Gerechtshof 's-Hertogenbosch

Datum uitspraak
21 januari 2003
Publicatiedatum
4 april 2013
Zaaknummer
C0000859-HE2
Instantie
Gerechtshof 's-Hertogenbosch
Type
Uitspraak
Rechtsgebied
Civiel recht
Procedures
  • Hoger beroep
Rechters
  • M. Rothuizen-Van Dijk
  • A. Meulenbroek
  • J. Sterk
Vindplaatsen
  • Rechtspraak.nl
AI samenvatting door LexboostAutomatisch gegenereerd

Arrest inzake nalatenschap en erfdeelverdeling

In deze zaak heeft het Gerechtshof 's-Hertogenbosch op 21 januari 2003 uitspraak gedaan in hoger beroep over de verdeling van een nalatenschap. De appellant, vertegenwoordigd door procureur mr. R. van den Berg Jeths, had in een eerder tussenarrest de opdracht gekregen om een gedetailleerd overzicht van de activa en passiva van de nalatenschap te verstrekken. De geïntimeerden, vertegenwoordigd door procureur mr. J.L.M. van Gastel, stelden dat de appellant niet aan deze verplichting had voldaan. Het hof constateerde dat de appellant onvoldoende concrete gegevens had aangeleverd, waardoor het hof genoodzaakt was om uit te gaan van de gegevens die door de geïntimeerden waren verstrekt.
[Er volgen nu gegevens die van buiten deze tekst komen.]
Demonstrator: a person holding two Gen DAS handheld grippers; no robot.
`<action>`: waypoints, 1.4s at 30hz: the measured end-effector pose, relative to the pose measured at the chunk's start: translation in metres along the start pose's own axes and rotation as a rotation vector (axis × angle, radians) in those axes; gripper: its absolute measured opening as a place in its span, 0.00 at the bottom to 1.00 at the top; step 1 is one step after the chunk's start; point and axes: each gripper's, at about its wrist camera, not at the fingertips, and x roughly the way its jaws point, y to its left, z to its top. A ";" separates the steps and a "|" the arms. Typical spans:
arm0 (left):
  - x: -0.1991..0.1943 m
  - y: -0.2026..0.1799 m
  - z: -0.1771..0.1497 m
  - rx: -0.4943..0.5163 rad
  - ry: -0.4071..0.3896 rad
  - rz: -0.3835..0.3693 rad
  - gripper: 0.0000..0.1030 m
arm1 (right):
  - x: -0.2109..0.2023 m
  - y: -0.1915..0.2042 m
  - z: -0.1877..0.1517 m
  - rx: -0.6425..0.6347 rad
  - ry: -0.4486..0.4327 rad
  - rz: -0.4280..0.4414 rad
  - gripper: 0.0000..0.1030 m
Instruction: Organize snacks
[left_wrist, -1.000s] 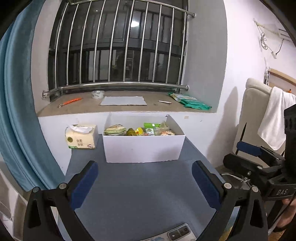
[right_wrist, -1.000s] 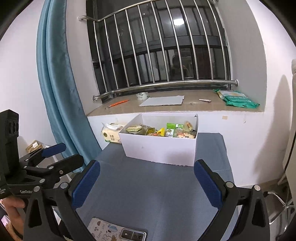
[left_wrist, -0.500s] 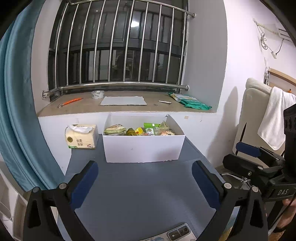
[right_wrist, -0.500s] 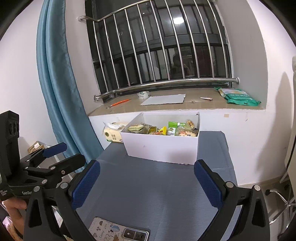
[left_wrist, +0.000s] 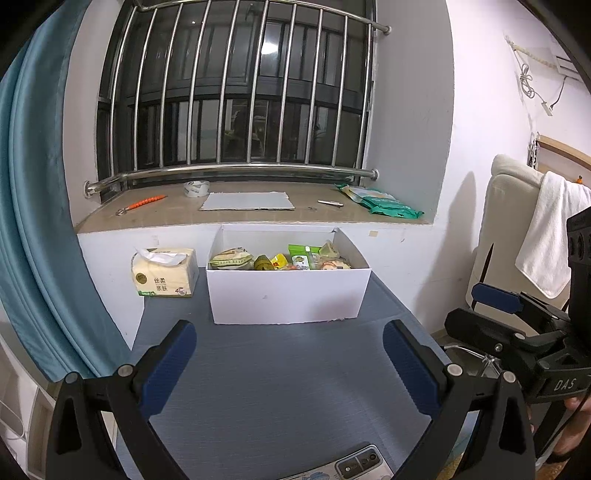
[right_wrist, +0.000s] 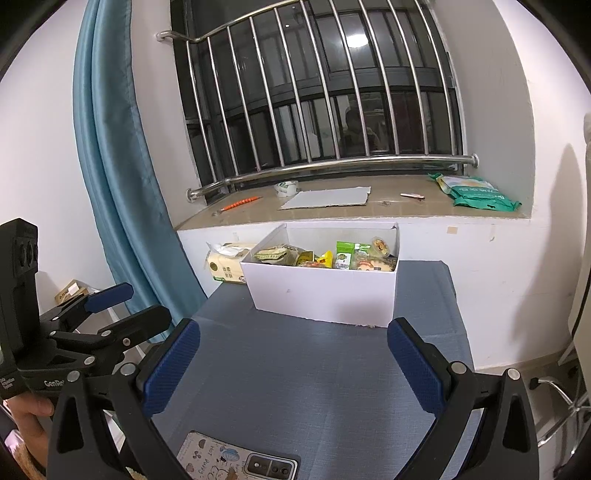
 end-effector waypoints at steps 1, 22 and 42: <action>0.000 0.000 0.000 0.000 0.000 -0.001 1.00 | 0.000 0.000 0.000 0.000 -0.001 0.000 1.00; 0.000 -0.002 0.000 0.001 0.002 0.004 1.00 | 0.001 0.000 -0.001 -0.002 0.001 -0.002 1.00; 0.000 -0.003 -0.001 0.003 0.003 0.005 1.00 | 0.000 0.000 -0.001 -0.004 0.003 -0.003 1.00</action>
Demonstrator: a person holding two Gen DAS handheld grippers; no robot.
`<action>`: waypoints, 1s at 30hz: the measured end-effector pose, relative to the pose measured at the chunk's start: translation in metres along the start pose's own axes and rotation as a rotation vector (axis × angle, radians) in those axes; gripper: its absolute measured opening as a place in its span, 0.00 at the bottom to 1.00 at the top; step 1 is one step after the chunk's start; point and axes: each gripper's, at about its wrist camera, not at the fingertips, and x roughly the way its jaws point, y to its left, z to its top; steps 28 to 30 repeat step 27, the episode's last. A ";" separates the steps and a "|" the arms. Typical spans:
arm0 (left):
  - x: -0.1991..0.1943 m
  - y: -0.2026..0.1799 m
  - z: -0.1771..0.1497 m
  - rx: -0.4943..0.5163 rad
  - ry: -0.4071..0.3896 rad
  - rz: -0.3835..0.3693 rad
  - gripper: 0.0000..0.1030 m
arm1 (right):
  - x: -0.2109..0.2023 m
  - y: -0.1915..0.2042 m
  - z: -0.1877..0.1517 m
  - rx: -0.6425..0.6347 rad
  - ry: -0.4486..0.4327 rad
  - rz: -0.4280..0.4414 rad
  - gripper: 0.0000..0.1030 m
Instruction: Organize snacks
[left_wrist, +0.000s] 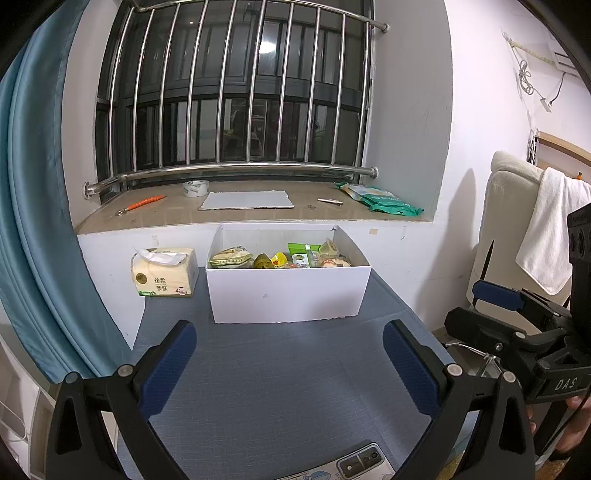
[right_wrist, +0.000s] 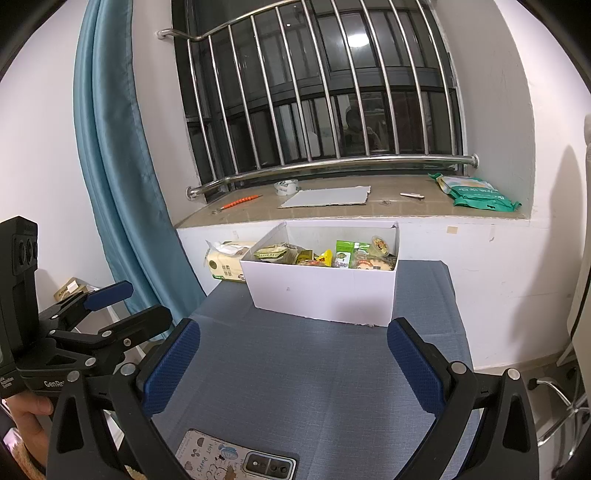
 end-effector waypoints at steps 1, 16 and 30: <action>0.000 0.000 0.000 0.000 0.001 0.000 1.00 | 0.000 0.000 0.000 0.000 0.000 0.000 1.00; 0.002 0.003 -0.003 0.006 0.009 -0.001 1.00 | 0.000 -0.001 0.000 -0.001 0.002 0.000 1.00; 0.002 0.001 -0.004 0.024 0.011 -0.001 1.00 | 0.001 -0.005 0.000 -0.004 0.003 0.003 1.00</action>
Het hof beoordeelde de activa van de nalatenschap, waaronder een woning, inboedel, een personenauto, belastingteruggaaf en bankrekeningen. De waarde van de woning werd vastgesteld op ƒ 160.000,= en de totale activa op ƒ 195.698,90. De passiva bestonden uit een hypotheekschuld van ƒ 52.724,51. Het hof concludeerde dat de waarde van de nalatenschap per persoon ƒ 15.886,04 bedroeg, wat overeenkomt met € 7.208,77. Het hof oordeelde dat uitstel van uitkering van het wettelijk erfdeel niet gerechtvaardigd was en dat de vordering van de geïntimeerden in zoverre toewijsbaar was.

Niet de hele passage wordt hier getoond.